The recent increasing trend in the severity of floods, especially across West Africa has been due largely to severe storm outbreaks which are complex and difficult to predict. Most of the weather forecasting centers in Africa now use numerical weather prediction (NWP) model outputs to predict the occurrence and severity of these storms. However, several studies have shown that NWP models and their forecasts are subject to errors and biases because of the complex atmospheric uncertainties and the currently limited knowledge of the mathematical
formulation of the atmospheric physics and dynamics. The incorporation of statistical
techniques is therefore useful and has indeed become a necessary component of improving NWP model products. Model Output Statistics (MOS), for example, use large multiple regression equations to provide a statistical relationship between the forecast output of NWP models and the observed variables. This study investigates the implementation of the MOS equations generated for Western Sahel (WS), required to correct forecast biases and errors from the 20 km×20 km resolution Limited Area Model over Africa (Africa LAM) developed by the United Kingdom Meteorological Office (UK Met Office).

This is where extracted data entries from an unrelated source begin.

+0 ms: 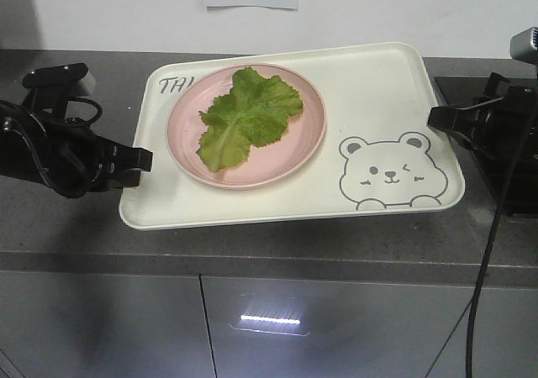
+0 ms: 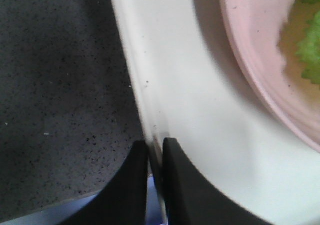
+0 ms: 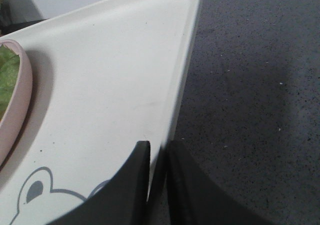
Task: Transfer vegetables to tray and serve
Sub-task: 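Hold the tray raised with both grippers above the new counter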
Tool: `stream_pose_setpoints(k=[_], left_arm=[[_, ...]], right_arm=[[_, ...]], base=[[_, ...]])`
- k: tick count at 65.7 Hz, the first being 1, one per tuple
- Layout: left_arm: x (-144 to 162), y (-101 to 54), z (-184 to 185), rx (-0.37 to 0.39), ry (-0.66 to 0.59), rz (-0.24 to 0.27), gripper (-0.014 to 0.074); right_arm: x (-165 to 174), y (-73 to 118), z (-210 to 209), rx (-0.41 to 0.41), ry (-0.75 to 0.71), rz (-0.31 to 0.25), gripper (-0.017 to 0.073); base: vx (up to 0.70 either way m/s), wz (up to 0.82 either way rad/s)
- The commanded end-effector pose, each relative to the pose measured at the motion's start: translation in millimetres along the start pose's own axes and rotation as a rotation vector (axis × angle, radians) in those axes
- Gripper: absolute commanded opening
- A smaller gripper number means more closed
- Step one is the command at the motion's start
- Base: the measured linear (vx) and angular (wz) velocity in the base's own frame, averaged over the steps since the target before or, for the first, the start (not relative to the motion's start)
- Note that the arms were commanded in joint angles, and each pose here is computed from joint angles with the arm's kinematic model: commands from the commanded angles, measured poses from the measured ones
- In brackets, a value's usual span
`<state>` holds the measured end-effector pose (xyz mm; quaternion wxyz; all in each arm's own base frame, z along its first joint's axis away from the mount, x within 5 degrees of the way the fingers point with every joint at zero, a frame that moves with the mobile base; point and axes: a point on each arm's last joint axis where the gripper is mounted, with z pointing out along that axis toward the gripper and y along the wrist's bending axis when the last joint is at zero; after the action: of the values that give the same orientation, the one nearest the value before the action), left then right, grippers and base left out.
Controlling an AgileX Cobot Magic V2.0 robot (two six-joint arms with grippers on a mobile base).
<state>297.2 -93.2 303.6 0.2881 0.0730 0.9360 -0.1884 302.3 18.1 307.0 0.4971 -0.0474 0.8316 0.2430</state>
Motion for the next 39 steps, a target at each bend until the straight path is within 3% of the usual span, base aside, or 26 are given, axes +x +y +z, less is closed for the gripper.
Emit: stream_pose_setpoints(k=[1,39], left_arm=[[-10.8,-17.9,-20.4,0.071,-0.107,0.018,-0.0006],[-10.8,-17.9,-20.4,0.071,-0.107,0.018,-0.0006]], right_arm=[[-13.0,17.3,-10.9,-0.082,-0.038,-0.030,0.0078],[-13.0,17.4,-10.9,-0.082,-0.037,-0.030,0.0078]], base=[[0.08,0.02],[0.07,0.00]])
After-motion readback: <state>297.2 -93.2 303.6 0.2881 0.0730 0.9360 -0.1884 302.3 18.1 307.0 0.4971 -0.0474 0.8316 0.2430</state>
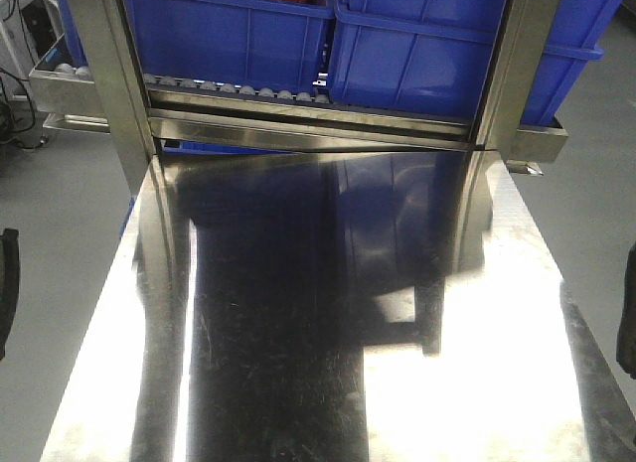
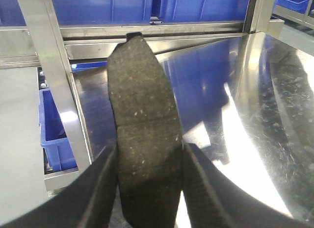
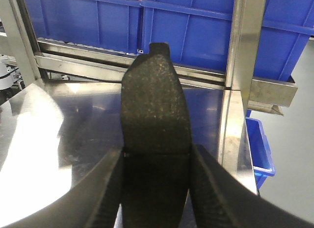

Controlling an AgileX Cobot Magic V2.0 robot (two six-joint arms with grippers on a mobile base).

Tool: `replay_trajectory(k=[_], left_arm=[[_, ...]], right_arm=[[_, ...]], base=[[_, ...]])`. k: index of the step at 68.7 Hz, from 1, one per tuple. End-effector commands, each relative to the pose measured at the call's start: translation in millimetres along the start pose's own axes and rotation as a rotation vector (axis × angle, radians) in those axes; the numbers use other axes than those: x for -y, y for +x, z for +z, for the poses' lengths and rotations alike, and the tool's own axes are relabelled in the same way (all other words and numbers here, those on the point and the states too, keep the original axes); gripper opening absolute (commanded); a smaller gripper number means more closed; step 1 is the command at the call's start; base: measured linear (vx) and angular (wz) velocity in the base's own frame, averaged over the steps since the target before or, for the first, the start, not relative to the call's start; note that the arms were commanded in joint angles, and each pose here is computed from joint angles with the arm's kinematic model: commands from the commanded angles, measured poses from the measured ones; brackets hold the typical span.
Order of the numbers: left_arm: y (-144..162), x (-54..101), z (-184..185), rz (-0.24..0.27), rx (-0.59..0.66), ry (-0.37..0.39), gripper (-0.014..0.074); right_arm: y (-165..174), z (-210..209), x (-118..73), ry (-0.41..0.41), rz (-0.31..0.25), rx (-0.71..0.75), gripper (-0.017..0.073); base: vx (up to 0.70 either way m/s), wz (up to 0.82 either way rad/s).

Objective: Move and align brake pads A on conveyor
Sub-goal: 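Back the base away from the steel table and turn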

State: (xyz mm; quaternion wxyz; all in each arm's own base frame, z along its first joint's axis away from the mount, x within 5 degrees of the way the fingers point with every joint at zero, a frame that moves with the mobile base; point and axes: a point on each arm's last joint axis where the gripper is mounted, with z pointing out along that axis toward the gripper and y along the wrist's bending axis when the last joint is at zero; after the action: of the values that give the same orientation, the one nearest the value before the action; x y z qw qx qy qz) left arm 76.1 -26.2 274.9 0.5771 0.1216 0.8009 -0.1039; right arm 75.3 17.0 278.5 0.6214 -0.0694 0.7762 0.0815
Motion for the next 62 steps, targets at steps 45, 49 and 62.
replay_trajectory(k=[45, 49, 62], left_arm=[[-19.0, 0.5, -4.9, -0.009, 0.132, 0.004, 0.0060], [-19.0, 0.5, -4.9, -0.009, 0.132, 0.004, 0.0060], [-19.0, 0.5, -4.9, -0.009, 0.132, 0.004, 0.0060]], right_arm=[[-18.9, -3.0, -0.1, 0.003, -0.009, 0.127, -0.0004], [-18.8, -3.0, -0.1, 0.003, -0.008, 0.126, -0.0004], [-18.8, -3.0, -0.1, 0.003, -0.008, 0.126, -0.0004]], base=[[-0.08, 0.17], [-0.19, 0.56], [-0.19, 0.56]])
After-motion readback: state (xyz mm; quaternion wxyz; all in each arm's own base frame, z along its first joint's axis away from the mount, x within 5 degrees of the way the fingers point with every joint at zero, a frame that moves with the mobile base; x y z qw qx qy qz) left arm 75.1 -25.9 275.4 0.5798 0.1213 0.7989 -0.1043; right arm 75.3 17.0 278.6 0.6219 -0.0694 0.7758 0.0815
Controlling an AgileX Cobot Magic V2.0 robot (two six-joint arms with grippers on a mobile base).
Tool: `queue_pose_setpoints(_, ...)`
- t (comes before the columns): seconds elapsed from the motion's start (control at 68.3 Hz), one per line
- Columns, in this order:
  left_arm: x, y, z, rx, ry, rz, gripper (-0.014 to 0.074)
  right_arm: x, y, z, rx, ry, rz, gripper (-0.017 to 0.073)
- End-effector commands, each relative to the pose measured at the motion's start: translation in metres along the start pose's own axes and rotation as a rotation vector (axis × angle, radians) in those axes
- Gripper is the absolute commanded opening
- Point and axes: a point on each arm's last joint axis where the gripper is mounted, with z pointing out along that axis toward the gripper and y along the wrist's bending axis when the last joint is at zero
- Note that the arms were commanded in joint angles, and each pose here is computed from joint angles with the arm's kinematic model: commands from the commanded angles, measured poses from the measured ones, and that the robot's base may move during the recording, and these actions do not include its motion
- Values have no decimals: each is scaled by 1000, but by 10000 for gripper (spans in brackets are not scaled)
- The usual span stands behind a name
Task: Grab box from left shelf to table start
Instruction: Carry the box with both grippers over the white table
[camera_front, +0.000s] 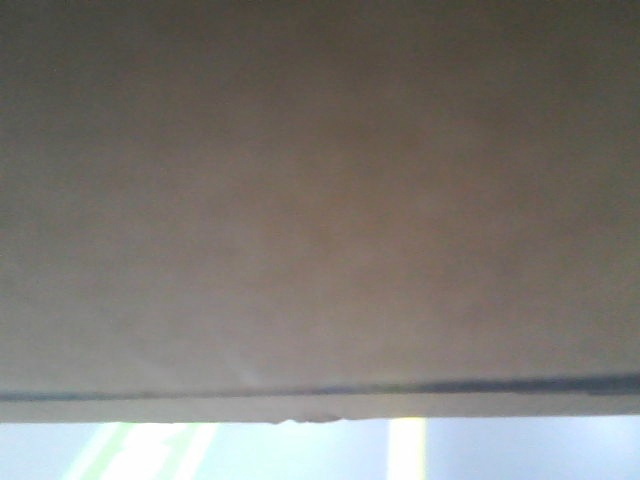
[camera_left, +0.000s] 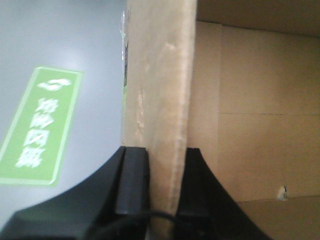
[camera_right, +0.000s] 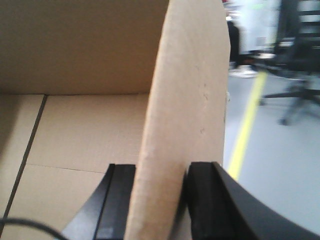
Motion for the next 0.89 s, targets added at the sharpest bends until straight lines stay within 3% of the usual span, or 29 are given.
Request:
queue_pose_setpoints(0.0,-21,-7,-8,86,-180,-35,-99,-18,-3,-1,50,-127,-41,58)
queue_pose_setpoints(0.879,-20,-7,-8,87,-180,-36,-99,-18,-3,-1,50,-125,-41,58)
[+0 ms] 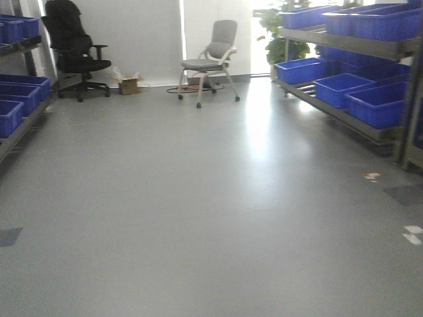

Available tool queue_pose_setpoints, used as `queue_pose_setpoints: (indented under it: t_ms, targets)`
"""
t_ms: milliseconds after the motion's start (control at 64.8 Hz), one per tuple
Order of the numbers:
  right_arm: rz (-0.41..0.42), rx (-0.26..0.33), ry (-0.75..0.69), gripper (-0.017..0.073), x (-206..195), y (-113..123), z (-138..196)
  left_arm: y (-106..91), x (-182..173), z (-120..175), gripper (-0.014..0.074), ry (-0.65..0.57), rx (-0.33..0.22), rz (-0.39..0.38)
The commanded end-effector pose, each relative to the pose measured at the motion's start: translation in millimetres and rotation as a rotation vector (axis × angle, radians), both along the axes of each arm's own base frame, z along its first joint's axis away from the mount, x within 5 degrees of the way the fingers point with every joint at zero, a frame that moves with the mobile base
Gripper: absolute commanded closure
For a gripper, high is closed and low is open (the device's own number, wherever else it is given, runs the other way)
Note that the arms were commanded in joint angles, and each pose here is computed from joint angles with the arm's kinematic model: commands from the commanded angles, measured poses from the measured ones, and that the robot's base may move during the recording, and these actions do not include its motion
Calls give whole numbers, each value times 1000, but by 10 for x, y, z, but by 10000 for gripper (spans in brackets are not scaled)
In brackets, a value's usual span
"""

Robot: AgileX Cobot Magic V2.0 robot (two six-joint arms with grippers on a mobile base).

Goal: Place yellow foam block on left shelf second layer
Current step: 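Turn and drive the base up to the shelf of blue bins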

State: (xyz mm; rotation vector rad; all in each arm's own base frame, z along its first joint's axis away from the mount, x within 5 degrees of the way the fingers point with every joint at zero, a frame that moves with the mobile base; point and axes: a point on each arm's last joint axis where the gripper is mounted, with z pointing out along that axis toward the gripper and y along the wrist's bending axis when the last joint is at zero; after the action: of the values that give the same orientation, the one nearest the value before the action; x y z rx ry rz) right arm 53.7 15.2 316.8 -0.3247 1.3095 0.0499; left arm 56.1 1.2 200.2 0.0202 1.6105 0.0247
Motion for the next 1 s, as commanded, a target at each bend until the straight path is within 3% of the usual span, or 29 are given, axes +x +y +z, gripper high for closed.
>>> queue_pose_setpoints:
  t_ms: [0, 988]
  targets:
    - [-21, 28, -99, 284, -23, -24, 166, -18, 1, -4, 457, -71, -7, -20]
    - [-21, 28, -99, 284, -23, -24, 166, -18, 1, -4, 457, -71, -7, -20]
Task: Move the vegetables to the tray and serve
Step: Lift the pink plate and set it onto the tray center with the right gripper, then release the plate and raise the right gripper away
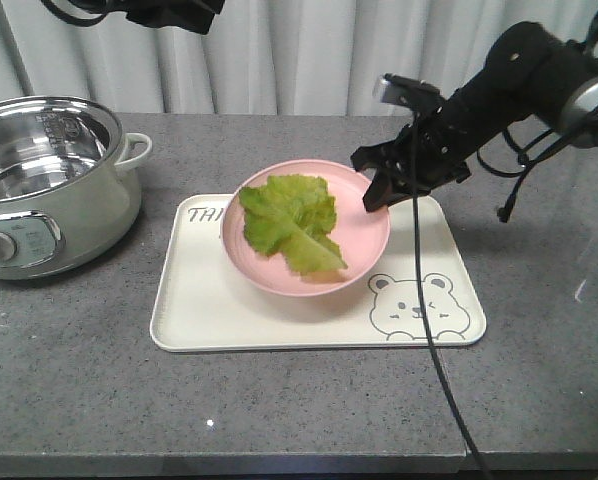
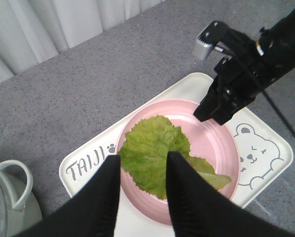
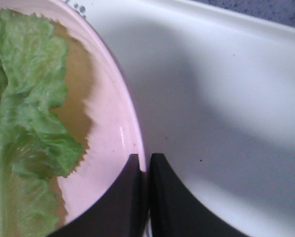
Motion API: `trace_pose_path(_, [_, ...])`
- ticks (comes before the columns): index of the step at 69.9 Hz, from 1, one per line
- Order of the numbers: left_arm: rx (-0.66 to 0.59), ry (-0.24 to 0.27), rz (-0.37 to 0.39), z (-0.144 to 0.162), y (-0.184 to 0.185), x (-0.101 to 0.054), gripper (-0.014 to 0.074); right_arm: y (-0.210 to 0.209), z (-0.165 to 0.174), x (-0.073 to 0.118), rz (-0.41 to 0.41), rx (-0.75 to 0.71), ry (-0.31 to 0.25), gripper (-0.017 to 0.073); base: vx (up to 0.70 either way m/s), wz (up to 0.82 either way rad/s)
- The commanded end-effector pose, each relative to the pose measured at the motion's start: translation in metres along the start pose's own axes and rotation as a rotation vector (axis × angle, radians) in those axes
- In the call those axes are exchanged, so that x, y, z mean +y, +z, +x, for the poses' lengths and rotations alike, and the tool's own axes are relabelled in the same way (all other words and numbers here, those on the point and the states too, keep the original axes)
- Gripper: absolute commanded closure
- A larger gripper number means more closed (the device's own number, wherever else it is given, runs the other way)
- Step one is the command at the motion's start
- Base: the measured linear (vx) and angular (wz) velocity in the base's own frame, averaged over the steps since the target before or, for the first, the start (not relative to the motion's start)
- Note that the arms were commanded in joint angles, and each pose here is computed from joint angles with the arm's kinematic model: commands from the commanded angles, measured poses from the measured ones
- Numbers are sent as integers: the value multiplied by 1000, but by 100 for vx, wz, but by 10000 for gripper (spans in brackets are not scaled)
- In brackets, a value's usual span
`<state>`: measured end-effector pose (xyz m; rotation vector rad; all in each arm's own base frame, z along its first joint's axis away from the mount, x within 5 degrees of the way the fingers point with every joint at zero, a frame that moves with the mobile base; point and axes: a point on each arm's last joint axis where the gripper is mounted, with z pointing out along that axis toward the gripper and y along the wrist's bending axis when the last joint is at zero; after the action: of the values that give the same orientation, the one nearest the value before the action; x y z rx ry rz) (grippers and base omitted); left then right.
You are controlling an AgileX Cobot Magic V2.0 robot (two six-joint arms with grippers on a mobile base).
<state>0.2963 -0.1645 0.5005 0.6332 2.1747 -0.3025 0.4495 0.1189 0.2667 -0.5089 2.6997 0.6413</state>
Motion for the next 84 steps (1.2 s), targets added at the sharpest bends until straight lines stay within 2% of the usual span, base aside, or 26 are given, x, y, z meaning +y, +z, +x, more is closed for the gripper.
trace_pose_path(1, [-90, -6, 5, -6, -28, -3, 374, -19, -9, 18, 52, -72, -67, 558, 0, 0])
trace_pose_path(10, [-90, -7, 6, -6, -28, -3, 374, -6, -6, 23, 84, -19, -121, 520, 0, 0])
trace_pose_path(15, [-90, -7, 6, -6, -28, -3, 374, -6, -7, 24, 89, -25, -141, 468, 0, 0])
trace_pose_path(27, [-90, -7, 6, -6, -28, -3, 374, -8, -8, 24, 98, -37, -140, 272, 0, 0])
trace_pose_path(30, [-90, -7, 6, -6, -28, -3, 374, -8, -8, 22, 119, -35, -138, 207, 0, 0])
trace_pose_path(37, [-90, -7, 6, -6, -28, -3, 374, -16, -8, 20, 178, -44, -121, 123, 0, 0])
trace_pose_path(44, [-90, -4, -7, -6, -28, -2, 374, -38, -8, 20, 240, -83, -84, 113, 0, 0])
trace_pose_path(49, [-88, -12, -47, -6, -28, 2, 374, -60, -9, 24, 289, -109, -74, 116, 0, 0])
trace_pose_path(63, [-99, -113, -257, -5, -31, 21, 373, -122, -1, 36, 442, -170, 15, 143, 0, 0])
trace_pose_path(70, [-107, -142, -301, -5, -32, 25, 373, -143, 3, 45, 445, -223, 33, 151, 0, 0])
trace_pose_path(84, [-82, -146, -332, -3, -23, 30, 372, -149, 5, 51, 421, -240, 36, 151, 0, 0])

Daily observed rainfall from January 2005 to December 2006, of 36 selected meteorological stations regionally distributed across the WS as well as the T+24 h rainfall forecasts from the Africa LAM over the same period were retrieved and analyzed. Results indicated about 76% improvement to the original Africa LAM rainfall forecasts by the MOS method over the southern region of the WS during July–August– September— the period when severe storm activities are highly probable. Results also showed a consistently smaller root mean squared error (RMSE) values from the MOS-corrected rainfall forecasts when compared with the RMSEs from the original Africa LAM rainfall forecasts for all the seasons and regions of the WS.